Question 1 (10): True or false with justification: The language Y, defined above, is regular.
FALSE. Y is not regular. If i and j are two different non-negative integers, then u = aⁱ and v = a^j are Y-distinguishable. Letting z be (ba)ⁱ, we see that uz is in Y. But vz is not in Y because a string in a^*(ba)* can be in Y only if the number of a's exactly equals the number of ba's. (If there are too many a's, the first one past the 1/3 mark of the string does not match the a before it. If there are two few a's, there is a b in the first third without its corresponding ab later.)
Hence the set {ε, a, aa, aaa,...} is an infinite set of pairwise Y-distinguishable strings, and Y is not regular by Myhill-Nerode.
A pumping lemma proof could choose w = a^p(ba)^p, so that pumping would change the number of a's which would take the string out of Y for the reasons outlined above.
Question 2 (10): True or false with justification: The language Z, defined above, is context-free.
FALSE. Z is not context-free, which we can show by the CFLPL using w = a^pb^p(ab)^p(ba)^p, where p is the alleged pumping length. (Note that taking the simpler w = a^p(ab)^p does not work, because it is possible to take u = a^p-1, v = a, x = ε, y = ab, and z = (ab)^p-1, whereupon uvⁱxyⁱz is in Z for all nonnegative integers i.)
We will actually show that the language Z', defined to be the intersection of Z with a^*b^*(ab)^*(ba)^*, does not satisfy the CFLPL with this choice of w. This will prove that Z is not a CFL, since if it were Z' would be a CFL as well as the intersection of a CFL and a regular language.
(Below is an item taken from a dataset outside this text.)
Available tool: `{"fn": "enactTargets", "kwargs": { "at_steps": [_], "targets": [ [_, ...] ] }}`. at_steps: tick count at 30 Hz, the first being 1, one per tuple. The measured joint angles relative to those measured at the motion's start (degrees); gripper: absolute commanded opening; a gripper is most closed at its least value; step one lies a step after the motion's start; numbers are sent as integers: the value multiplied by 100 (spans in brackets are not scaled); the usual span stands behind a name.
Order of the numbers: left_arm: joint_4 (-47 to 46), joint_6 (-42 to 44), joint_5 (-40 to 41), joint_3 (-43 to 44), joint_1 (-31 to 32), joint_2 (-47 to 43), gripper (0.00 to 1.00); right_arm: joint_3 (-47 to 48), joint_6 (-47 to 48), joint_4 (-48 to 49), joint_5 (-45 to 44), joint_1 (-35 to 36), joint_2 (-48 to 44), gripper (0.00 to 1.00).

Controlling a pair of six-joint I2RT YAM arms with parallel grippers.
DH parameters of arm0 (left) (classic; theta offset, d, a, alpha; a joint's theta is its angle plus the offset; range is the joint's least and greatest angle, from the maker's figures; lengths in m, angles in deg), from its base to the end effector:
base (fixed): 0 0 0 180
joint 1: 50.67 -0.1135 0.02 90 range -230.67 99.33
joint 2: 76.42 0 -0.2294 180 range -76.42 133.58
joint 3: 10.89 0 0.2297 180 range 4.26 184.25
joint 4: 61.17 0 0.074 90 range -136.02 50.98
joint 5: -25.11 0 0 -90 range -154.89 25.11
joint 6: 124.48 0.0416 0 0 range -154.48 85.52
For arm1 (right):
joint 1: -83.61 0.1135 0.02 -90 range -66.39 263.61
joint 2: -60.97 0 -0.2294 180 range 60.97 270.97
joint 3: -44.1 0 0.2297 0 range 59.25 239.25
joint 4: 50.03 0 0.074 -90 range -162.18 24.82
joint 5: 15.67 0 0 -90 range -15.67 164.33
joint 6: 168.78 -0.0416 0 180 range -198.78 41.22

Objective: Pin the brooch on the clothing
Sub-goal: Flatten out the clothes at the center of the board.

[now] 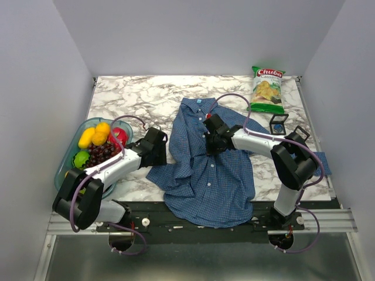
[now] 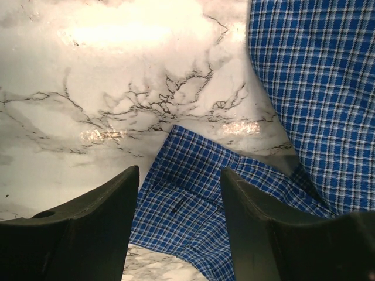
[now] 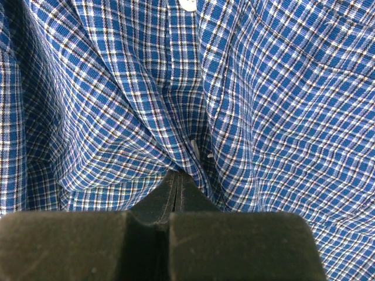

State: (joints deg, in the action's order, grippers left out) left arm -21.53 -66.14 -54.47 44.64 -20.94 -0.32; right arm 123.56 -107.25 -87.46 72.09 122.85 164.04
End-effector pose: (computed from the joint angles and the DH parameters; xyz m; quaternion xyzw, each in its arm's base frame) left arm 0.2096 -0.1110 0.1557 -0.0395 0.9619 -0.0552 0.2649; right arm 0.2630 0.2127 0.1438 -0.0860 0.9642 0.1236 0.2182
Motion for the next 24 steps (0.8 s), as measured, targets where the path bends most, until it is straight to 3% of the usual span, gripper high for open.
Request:
{"fn": "enactTargets", "kwargs": {
  "at_steps": [12,15,16,19,22,24],
  "targets": [
    [-177,118,-114,0,0,459,53,-24,0,37,13,0,0,1],
    [-341,179,-175,13,0,549,40,-52,0,79,20,0,0,1],
    [-385,199,-190,13,0,564,30,-68,0,105,22,0,0,1],
    [-520,240,-238,11,-11,614,12,-92,0,142,33,0,0,1],
    [-623,256,-262,4,-11,632,1,-92,0,151,44,0,0,1],
    [-640,249,-269,0,-11,623,0,-92,0,151,44,0,0,1]
  ]
}}
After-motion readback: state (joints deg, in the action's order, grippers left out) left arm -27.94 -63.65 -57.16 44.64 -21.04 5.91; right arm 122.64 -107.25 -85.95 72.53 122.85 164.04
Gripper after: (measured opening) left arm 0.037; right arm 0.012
First note that w is in Z', as the concatenation of the string a^pb^p with its image under f. We must show that any way to write w as uvxyz fails to meet the terms of the CFLPL. If either v or y straddles two of the four blocks of w, pumping up will yield a string that is not in Z' because it is not in the regular language.If they are each in a single block, they must be in adjacent blocks because |vxy| ≤ p. This leaves three cases, and in each case pumping down makes either the number of a's differ from the number of ab's, or the number of b's differ from the number of ba's, or both.
Question 3 (10): True or false with justification: The language {w: f(w) ∈ X} is regular. (The function f and the language X are defined above.)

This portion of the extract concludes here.